Como encontrar a misericórdia depois do terror islamita?
24-03-2017 - 06:30

É cada vez mais complicado chegar à compreensão, é cada vez mais trabalhoso aplicar a lente da misericórdia às pessoas que nos matam como animais num matadouro municipal

Esta crónica é uma confissão. Passados 16 anos sobre o 11 de Setembro, é cada vez mais difícil conter a raiva que sinto contra este islamismo wahhabita nascido e criado na Europa; é cada vez mais difícil filtrar este ódio através das nossas ideias de tolerância e estado-de-direito, é cada vez mais complicado chegar à compreensão, é cada vez mais trabalhoso aplicar a lente da misericórdia às pessoas que nos matam como animais num matadouro municipal. É cada vez mais difícil, mas até agora tenho conseguido manter esse equilíbrio cristão.

Como? Em primeiro lugar, assumo que a raiva existe. Quem afirmar que não sente um pingo de raiva ou ódio está mentindo, está espalhando pela alma aquela lengalenga facebookiana que diz “não se passa nada”, “não pode haver medo”. Mas é evidente que há medo, é evidente que há desconfiança, é evidente que existe um mal: o radicalismo wahhabita que cresce nas comunidades muçulmanas que se auto-segregaram. Fingir que este mal não existe em nome de uma abstracta “tolerância” não é defender uma ética cosmopolita, é alimentar uma ética cobarde. E diga-se que identificar este mal e reconhecer o medo não é o mesmo que fazer o jogo da Le Pen. Aliás, esta hipocrisia politicamente correcta é que tem permitido o crescimento das Le Pen. É claro que há medo. O que distingue as pessoas é a forma como se lida com esse medo. Le Pen quer potenciá-lo, nós devemos neutralizá-lo.

O caminho da misericórdia prossegue com uma distinção: o islão é grande e plural; se muitos cederam ao radicalismo, a grande maioria dos muçulmanos não é defensora desta violência. Isso é evidente quando lemos romances ou reportagens feitas a partir do ponto de vista dos subúrbios muçulmanos de Paris ou Londres.
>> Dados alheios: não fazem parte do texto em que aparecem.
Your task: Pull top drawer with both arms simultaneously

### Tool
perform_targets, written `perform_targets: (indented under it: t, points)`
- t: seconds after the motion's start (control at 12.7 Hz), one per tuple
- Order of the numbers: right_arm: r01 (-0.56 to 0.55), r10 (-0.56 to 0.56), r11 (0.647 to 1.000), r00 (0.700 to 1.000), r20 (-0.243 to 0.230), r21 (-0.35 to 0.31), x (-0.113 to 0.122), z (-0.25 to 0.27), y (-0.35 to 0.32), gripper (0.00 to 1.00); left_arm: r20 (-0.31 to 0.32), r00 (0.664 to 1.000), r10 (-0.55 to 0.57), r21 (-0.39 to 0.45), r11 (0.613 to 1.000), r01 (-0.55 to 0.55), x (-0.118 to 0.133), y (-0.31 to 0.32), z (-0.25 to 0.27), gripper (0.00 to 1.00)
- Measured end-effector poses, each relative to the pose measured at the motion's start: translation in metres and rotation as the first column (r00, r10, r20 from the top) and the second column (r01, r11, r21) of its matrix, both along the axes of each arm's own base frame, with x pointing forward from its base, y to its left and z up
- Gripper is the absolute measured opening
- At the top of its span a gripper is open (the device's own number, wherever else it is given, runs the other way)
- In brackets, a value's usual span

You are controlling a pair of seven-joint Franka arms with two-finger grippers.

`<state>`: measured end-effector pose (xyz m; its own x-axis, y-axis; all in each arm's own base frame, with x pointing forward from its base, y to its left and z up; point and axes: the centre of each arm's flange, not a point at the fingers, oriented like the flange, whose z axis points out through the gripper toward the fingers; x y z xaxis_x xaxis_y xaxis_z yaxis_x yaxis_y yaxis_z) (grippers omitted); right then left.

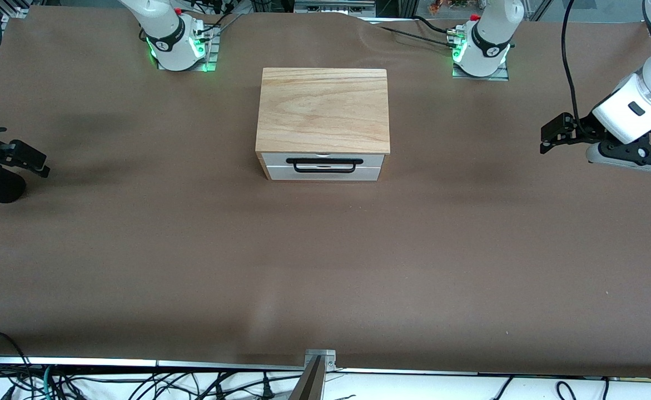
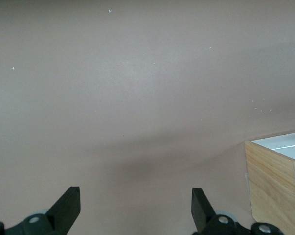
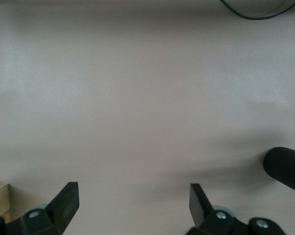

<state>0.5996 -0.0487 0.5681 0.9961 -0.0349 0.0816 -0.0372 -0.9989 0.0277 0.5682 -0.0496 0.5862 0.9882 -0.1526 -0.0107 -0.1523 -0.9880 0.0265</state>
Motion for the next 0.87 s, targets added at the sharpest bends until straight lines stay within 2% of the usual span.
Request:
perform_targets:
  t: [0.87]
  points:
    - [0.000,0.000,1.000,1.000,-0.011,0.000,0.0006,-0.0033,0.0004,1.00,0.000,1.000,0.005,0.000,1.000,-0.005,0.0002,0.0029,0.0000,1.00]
Entre muitos outros, “An Unfinished Business,” de Boualem Sansal, é um livro perturbador por duas razões. Em primeiro lugar, este escritor argelino não tem problemas em dizer que o islamismo radical ou jihadista é um fascismo que não tem sido combatido pelo “meio” intelectual e pelo status quo político da Europa; de resto, por uma série de razões que não cabem nesta página, este fascismo wahhabita foi transformado no porta-voz das comunidades muçulmanas da Europa. A tragédia começa aqui. Em segundo lugar, Sansal mostra o desespero do muçulmano “moderado” que está preso entre a determinação dos islamitas que dominam pela força o seu bairro e a forma como os diversos poderes municipais e estatais escolhem esses mesmos islamistas como interlocutores. Note-se que este muçulmano “moderado” compõe a maioria demográfica das comunidades muçulmanas. Problema? É uma maioria silenciosa, invisível, amedrontada. Estas pessoas que querem viver como europeus normais têm medo dos radicais que vivem no 3.º esquerdo lá do prédio, têm medo dos serviços camarários que escolhem falar apenas com os radicais; têm medo em geral, têm medo de se sentarem no banco do metro, pois sabem de antemão que a sua tez já transmite um medo confessado ou inconfessado ao cidadão comum.

O caminho da misericórdia termina portanto nesta ideia de que é urgente deslegitimar os fascistas wahhabitas que falam em nome do islão europeu. Estes fascistas até são muitas vezes financiados por países do Médio Oriente. Portanto, fechar uma mesquita financiada pela Arábia Saudita não é “islamofobia”, é decência, é salvar o dia-a-dia dos muçulmanos e sobretudo das muçulmanas que querem viver como europeias.

Por falar em mulheres, não podemos continuar a permitir a forma degradante como a mulher muçulmana europeia é desrespeitada pela sua própria comunidade. Forçar uma garota a casar com o primo não é “diversidade cultural”, é barbárie. Até se pode dizer que, a partir deste ângulo feminista, temos o dever de abrir estas comunidades muçulmanas, temos o dever de remover o mal fascista ou wahhabita, temos o dever de destacar e proteger as muçulmanas que sonham com uma vida banalíssima e europeíssima. Se não fizermos isto, se continuarmos a olhar para o lado, chegará o momento em que perderemos o rasto da misericórdia.